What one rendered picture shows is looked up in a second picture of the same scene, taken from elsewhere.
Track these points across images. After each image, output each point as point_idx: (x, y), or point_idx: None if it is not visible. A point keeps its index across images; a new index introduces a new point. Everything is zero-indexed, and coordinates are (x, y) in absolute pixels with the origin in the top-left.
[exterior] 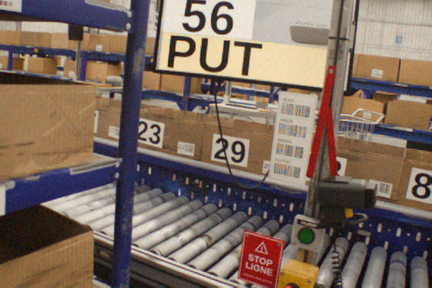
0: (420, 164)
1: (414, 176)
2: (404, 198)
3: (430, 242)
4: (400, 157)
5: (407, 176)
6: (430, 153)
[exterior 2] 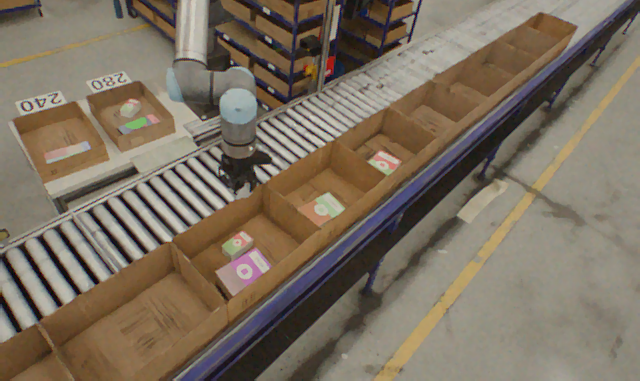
0: (381, 110)
1: None
2: (379, 129)
3: None
4: (390, 104)
5: (383, 116)
6: (427, 145)

-*-*-

WHAT THE TASK ASKS: The required output is every line of the data above, set down exactly and stripped of pictures.

ANSWER TO THIS PROBLEM:
What one rendered picture shows is looked up in a second picture of the same scene, taken from elsewhere.
Track these points across images. After each image, output each point as point_idx: (x, y), or point_idx: None if it is not visible. A point keeps its index across images; a new index introduces a new point. Everything is zero-indexed, and coordinates are (x, y) in absolute pixels with the origin in the top-left.
[exterior] 
0: (420, 164)
1: (414, 176)
2: (404, 198)
3: (430, 242)
4: (400, 157)
5: (407, 176)
6: (430, 153)
[exterior 2] 
0: (381, 110)
1: None
2: (379, 129)
3: None
4: (390, 104)
5: (383, 116)
6: (427, 145)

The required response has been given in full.